Interesting roundups included:
- Stuart from Cumbrian Sky discusses the passion behind humanities quest towards the stars.
- Phil on Phil for Humanity breaks down the robots vs humans debate, with a surprise ending.
- Louise on A Babe in the Universe highlights an inexpensive way for placing telescopes on the moon (hopefully NASA will check that one out).
- Jon Goff of Selenian Boondocks enlightens everyone that the moon may be more interesting than we previously thought.
- Brian Wang of Advanced Nanotechnology informs everyone how the Liberty Ship could lift more cargo into space.
But the best post by far of this carnival belongs to the mysterious author of Space files, who highlights how NASA is seeking ways to pull oxygen from lunar dust.
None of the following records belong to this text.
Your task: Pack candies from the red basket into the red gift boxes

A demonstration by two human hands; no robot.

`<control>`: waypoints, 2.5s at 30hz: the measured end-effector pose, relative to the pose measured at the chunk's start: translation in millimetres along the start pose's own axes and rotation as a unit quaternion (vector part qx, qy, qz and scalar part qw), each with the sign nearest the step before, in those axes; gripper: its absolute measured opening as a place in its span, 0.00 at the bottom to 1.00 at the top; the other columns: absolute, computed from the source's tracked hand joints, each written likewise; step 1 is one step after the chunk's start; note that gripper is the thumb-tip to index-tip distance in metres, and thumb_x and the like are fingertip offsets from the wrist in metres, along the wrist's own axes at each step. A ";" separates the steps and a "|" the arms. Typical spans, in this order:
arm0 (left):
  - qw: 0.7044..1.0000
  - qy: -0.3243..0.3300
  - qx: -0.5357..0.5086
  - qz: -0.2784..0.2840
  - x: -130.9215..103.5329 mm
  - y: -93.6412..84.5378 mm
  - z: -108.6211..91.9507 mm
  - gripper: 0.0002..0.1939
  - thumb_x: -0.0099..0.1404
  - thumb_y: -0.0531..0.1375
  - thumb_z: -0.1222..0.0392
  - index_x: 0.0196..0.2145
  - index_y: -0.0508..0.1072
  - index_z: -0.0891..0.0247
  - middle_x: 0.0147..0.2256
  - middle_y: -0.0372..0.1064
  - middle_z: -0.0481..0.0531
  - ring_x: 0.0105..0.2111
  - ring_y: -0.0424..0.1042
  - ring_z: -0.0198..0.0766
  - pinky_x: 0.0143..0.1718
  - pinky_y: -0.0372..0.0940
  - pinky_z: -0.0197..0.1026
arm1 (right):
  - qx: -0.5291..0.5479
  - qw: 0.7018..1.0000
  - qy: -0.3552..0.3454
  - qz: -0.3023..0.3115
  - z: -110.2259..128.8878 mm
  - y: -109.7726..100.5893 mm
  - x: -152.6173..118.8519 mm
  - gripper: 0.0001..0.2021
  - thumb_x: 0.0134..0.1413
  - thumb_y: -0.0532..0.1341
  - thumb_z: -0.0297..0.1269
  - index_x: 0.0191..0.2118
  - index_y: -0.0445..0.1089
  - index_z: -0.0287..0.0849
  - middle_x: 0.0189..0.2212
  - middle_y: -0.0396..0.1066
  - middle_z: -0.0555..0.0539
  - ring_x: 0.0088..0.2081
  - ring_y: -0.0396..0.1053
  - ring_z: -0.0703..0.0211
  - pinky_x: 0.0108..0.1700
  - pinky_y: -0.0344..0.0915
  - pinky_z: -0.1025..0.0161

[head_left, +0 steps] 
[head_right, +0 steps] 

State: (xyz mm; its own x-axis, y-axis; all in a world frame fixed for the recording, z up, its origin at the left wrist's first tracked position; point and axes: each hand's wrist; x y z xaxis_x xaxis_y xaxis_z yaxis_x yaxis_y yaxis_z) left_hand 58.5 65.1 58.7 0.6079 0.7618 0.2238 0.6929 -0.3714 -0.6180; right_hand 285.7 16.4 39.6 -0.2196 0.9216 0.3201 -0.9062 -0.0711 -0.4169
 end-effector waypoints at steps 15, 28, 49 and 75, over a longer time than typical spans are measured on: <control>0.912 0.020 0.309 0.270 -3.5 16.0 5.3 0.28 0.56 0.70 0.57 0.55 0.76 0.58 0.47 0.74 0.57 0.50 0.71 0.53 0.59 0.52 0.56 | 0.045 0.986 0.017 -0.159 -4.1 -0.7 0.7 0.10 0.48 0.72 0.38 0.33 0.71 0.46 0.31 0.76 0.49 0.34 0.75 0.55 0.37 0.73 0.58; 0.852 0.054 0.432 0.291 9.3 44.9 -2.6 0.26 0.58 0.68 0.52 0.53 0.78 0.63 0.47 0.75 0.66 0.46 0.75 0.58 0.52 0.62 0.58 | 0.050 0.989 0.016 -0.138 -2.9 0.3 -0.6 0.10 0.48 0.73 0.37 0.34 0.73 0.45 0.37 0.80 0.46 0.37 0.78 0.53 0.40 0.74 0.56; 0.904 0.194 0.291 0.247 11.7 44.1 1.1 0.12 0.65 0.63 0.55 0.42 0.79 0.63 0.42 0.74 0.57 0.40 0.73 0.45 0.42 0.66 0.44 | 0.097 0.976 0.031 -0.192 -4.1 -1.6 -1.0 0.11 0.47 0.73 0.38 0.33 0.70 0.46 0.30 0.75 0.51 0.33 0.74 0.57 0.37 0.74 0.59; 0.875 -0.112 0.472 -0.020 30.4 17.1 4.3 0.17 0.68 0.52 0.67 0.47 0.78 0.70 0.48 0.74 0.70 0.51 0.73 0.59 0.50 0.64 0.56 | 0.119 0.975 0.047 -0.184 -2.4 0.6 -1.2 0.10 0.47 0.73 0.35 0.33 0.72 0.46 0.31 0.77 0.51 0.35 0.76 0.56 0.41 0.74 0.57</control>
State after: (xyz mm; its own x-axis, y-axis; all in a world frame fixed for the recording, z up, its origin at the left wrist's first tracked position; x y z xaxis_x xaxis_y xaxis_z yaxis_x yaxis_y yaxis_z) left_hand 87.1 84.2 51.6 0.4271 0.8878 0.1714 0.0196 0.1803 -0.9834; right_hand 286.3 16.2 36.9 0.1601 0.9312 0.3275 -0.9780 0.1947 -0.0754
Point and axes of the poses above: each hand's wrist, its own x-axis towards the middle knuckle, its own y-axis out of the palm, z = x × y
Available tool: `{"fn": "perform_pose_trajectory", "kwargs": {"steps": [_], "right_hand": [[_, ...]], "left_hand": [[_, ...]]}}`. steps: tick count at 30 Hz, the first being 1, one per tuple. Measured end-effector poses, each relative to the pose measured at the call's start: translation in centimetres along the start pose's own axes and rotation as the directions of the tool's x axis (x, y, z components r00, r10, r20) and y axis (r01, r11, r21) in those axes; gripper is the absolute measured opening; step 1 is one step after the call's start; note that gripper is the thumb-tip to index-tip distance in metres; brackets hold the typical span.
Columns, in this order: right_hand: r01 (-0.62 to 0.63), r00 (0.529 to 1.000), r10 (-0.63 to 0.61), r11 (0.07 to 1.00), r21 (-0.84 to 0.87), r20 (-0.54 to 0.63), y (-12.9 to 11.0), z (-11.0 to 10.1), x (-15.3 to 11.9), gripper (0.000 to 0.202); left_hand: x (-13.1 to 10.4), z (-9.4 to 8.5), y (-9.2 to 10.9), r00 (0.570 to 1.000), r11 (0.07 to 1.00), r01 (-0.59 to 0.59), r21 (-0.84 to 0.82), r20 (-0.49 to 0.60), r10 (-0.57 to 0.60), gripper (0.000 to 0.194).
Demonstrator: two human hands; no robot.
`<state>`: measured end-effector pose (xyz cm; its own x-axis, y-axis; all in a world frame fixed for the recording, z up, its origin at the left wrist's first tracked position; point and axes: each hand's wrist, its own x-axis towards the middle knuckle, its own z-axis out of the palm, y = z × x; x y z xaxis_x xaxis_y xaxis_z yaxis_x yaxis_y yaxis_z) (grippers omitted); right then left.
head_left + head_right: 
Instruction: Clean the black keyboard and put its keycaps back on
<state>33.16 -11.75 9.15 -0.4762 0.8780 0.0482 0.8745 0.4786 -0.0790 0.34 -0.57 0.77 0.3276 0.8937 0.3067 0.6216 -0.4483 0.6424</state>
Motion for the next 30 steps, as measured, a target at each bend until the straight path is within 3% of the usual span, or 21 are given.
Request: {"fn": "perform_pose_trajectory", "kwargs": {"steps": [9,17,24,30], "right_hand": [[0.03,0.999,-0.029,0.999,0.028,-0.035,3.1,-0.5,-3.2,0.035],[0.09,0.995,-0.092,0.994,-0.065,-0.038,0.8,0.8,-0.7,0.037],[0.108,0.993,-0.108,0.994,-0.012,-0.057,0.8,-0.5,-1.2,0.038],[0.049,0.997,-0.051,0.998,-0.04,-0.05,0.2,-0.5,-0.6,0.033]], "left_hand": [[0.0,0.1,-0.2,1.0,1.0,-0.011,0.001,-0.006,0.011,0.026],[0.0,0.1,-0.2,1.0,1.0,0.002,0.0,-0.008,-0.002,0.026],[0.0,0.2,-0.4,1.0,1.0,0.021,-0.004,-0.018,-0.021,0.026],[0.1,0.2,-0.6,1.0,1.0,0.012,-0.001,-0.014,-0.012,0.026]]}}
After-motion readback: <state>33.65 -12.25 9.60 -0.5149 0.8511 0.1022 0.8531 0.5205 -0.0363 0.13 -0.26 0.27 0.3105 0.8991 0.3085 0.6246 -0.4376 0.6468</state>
(Space files) Eric Cardiff - who is leading a group at the NASA Goddard Space Flight Center that is searching for ways of providing oxygen for human Mars and Moon missions - says that we simply have to evaporate the soil. Cardiff is working on a technology that can heat the soil to a high enough temperature for it to release the oxygen bound in it. Every oxide has such a temperature, at which it simply disintegrates into its constituents. This technique is called vacuum pyrolysis (where pyro stand for "fire" that is used to decompose ("lysis") the stuff. A lot of reasons suggest that pyrolysis is the best method: it doesn't need materials that have to be brought there from Earth, or any sort of strange or expensive stuff. Lunar dust collected in place have to be heated and that's it, there's your valuable oxygen.
Although getting into space is half the battle, remain their alive (and healthy) sums up the "entire war." If NASA and other private groups can find innovative ways of extracting oxygen from lunar soil, humanity will not only have all the oxygen that they will need for space, but an interesting propellant for fuel as well.
Future colonists could then easily market their lunar oxygen to other outposts throughout the solar system, exchanging it for Martian water or precious metals from the asteroid belt.
If humanity is unable to convert lunar soil into oxygen, then Earth's nearest neighbor may house only a few thousand brave souls at its max. But if NASA is able to convert this white regolith into breathable air, then tens of millions of individuals may learn to call our moon, home.